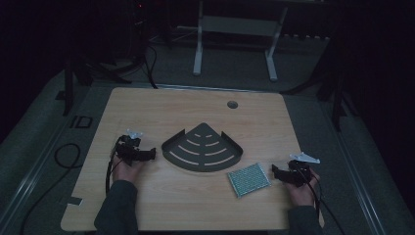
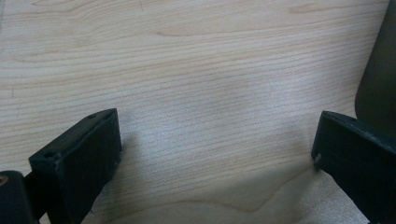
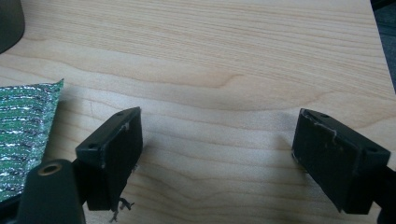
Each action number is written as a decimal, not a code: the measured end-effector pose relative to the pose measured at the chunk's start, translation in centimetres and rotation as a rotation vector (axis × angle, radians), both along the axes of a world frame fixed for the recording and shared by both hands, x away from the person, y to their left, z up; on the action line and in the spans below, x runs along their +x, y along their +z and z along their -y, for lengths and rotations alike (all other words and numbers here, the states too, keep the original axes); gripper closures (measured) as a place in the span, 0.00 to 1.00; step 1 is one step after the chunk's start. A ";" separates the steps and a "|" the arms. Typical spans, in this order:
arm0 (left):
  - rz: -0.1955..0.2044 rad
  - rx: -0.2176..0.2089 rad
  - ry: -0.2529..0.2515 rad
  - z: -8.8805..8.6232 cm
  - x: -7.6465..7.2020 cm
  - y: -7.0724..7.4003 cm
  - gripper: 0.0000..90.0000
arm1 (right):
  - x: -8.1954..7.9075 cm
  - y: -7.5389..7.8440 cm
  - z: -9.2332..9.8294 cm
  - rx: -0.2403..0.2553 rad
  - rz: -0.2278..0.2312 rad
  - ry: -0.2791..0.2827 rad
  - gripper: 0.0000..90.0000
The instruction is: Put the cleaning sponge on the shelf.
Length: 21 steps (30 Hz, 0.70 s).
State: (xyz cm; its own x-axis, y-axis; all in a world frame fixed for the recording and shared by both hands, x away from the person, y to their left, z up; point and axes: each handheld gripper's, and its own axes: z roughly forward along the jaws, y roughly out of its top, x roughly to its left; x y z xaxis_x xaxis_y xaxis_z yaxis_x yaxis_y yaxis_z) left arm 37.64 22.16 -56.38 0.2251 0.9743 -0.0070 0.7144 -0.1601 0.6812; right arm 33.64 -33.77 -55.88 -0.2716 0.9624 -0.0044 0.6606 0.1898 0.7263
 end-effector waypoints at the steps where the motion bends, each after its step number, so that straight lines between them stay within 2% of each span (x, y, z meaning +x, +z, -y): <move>1: 0.000 0.000 0.000 0.0 0.0 0.0 0.02 | 0.0 0.0 0.0 0.000 0.000 0.000 0.18; 7: 0.002 0.000 -0.001 0.0 -0.2 0.0 0.02 | 0.0 0.0 0.0 0.000 0.000 0.001 0.18; 9: 0.003 0.000 -0.003 0.0 -0.2 0.0 0.02 | 0.0 0.2 -0.1 -0.003 -0.013 0.002 0.20; 10: 0.003 0.000 -0.003 0.0 -0.2 0.0 0.02 | 0.0 0.2 -0.1 -0.002 -0.020 0.004 0.24; 12: 0.003 0.000 -0.001 0.0 -0.2 0.0 0.02 | -0.1 0.6 -0.2 -0.012 -0.030 0.010 0.41; 14: 0.003 -0.001 0.000 0.0 -0.1 0.0 0.02 | -0.6 1.1 -0.5 -0.032 -0.014 0.020 0.47; 18: 0.005 -0.001 0.002 0.0 -0.1 0.0 0.02 | -1.7 2.5 -1.7 -0.082 0.041 0.075 0.56; 21: 0.005 -0.001 0.001 0.0 -0.1 0.0 0.02 | -2.1 3.2 -2.1 -0.055 0.049 0.104 0.65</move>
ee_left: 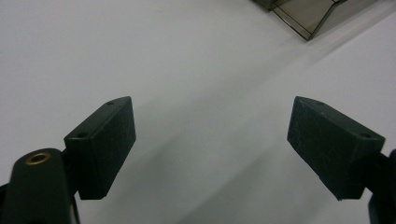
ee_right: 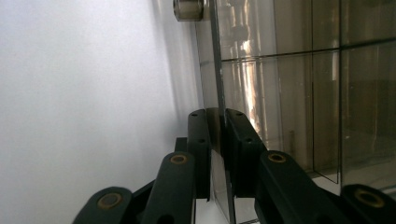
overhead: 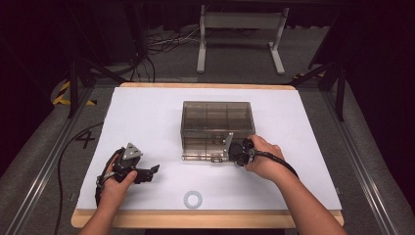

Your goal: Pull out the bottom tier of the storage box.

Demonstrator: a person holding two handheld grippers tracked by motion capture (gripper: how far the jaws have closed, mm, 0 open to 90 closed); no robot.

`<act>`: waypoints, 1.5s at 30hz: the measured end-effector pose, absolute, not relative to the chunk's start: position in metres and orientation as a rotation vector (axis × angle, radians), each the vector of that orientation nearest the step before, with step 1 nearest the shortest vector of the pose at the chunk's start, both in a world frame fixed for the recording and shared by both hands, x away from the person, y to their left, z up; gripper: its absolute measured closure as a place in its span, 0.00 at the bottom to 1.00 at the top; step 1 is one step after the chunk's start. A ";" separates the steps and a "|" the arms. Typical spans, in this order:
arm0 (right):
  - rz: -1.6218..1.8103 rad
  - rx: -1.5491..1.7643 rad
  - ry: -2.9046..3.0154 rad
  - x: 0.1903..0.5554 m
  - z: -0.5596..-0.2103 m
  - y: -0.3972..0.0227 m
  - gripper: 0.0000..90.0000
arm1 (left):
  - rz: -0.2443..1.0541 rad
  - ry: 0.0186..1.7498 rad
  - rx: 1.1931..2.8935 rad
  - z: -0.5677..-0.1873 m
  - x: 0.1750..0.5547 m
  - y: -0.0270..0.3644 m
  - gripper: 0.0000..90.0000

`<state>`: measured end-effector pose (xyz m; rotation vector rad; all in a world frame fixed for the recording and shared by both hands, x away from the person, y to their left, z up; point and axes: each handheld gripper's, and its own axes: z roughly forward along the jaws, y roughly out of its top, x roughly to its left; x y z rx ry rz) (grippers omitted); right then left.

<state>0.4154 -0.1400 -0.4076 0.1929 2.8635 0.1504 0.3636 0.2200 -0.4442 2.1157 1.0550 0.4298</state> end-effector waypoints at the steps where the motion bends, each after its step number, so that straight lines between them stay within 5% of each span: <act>1: 0.150 0.191 2.866 0.415 -0.408 -0.140 0.91 | 0.430 1.055 2.115 -0.444 0.363 0.220 0.18; 45: 0.146 0.084 2.955 0.381 -0.407 -0.141 0.95 | 0.425 1.064 2.108 -0.445 0.363 0.220 0.18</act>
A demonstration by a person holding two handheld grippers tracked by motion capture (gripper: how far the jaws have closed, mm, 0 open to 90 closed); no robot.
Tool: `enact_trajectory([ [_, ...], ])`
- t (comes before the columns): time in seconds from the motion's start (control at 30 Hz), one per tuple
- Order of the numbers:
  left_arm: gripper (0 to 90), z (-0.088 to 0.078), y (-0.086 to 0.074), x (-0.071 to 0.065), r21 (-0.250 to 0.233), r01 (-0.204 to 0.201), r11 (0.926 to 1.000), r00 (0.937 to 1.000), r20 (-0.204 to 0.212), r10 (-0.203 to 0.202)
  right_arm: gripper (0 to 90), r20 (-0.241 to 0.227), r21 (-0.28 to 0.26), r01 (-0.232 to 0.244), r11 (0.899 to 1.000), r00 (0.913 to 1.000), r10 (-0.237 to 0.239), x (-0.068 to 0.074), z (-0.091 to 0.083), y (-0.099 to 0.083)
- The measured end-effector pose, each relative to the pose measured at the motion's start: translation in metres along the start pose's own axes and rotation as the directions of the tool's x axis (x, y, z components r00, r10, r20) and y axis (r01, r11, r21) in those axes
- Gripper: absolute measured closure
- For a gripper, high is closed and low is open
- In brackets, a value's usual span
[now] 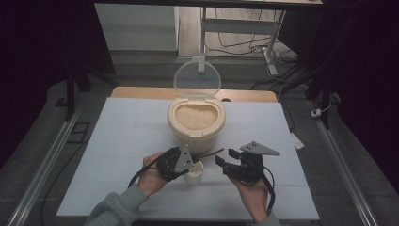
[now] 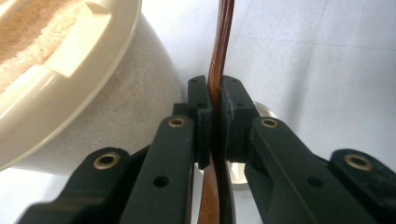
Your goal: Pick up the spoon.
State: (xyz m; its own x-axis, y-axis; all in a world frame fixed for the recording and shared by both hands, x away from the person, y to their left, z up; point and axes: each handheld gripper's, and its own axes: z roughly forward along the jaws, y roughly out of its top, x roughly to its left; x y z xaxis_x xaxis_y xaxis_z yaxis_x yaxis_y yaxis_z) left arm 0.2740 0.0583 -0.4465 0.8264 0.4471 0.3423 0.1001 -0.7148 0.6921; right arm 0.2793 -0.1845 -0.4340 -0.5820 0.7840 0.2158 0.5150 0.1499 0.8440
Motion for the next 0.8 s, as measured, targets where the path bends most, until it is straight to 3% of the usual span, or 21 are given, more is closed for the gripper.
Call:
enact_trajectory([
  [0.03, 83.1, 0.000, 0.000, -0.001, 0.000, -0.002, 1.0000, 1.0000, -0.009, 0.002, 40.6, 0.000, 0.000, 0.000, 1.000, 1.0000, 0.000, 0.000, 0.000, 0.000],
  [0.1, 83.1, 0.001, 0.001, -0.003, -0.003, -0.010, 0.9999, 0.9995, -0.030, 0.009, 42.4, -0.015, -0.019, -0.065, 0.998, 0.9978, 0.065, 0.002, 0.002, -0.002],
  [0.13, 83.1, 0.002, 0.001, -0.004, -0.003, -0.010, 0.9999, 0.9994, -0.034, 0.010, 42.4, -0.015, -0.019, -0.065, 0.998, 0.9978, 0.065, 0.002, 0.002, -0.002],
  [0.2, 83.1, 0.003, 0.002, -0.007, -0.004, -0.015, 0.9999, 0.9986, -0.051, 0.015, 43.9, -0.039, -0.038, -0.140, 0.989, 0.9895, 0.139, 0.002, 0.005, -0.003],
  [0.37, 83.1, 0.007, 0.005, -0.016, -0.005, -0.041, 0.9991, 0.9942, -0.100, 0.041, 48.9, -0.033, -0.067, -0.210, 0.975, 0.9776, 0.208, 0.002, 0.008, -0.004],
  [0.47, 83.0, 0.009, 0.007, -0.023, 0.008, -0.076, 0.9971, 0.9842, -0.160, 0.077, 52.9, -0.026, -0.094, -0.254, 0.963, 0.9671, 0.253, 0.001, 0.010, -0.004],
  [0.53, 82.9, 0.010, 0.008, -0.027, 0.018, -0.096, 0.9953, 0.9771, -0.189, 0.097, 53.2, -0.030, -0.096, -0.265, 0.960, 0.9644, 0.263, 0.001, 0.010, -0.005],
  [0.63, 82.4, 0.012, 0.009, -0.033, 0.025, -0.121, 0.9923, 0.9683, -0.217, 0.124, 54.4, -0.043, -0.113, -0.303, 0.946, 0.9529, 0.300, -0.002, 0.012, -0.006],
  [0.7, 82.2, 0.013, 0.011, -0.039, 0.038, -0.154, 0.9873, 0.9562, -0.246, 0.159, 55.9, -0.047, -0.116, -0.319, 0.940, 0.9476, 0.316, -0.003, 0.012, -0.007],
  [0.8, 81.2, 0.014, 0.011, -0.041, 0.041, -0.167, 0.9852, 0.9523, -0.252, 0.171, 58.5, -0.046, -0.125, -0.323, 0.938, 0.9465, 0.319, -0.004, 0.013, -0.007],
])
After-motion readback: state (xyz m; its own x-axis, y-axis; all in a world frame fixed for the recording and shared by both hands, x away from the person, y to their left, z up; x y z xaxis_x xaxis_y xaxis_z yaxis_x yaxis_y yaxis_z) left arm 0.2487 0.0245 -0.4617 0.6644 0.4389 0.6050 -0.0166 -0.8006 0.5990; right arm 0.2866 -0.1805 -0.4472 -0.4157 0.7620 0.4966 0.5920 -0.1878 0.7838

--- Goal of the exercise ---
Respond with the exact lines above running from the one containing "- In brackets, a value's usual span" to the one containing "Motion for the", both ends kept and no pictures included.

--- Task solution ---
- In brackets, a value's usual span
[now] 
[now] 
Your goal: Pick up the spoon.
State: (xyz m; its own x-axis, y-axis; all in a world frame fixed for the recording and shared by both hands, x away from the person, y to their left, z up; point and axes: each handheld gripper's, and its own axes: z roughly forward along the jaws, y roughly out of its top, x roughly to its left; x y z xaxis_x xaxis_y xaxis_z yaxis_x yaxis_y yaxis_z) left arm 0.2740 0.0583 -0.4465 0.8264 0.4471 0.3423 0.1001 -0.7148 0.6921; right arm 0.2793 -0.1845 -0.4340 -0.5820 0.7840 0.2158 0.5150 0.1499 0.8440
Motion for the next 0.8 s, as measured, targets where the path bends most, until it is straight to 3% of the usual span, or 21 are given, more is closed for the gripper.

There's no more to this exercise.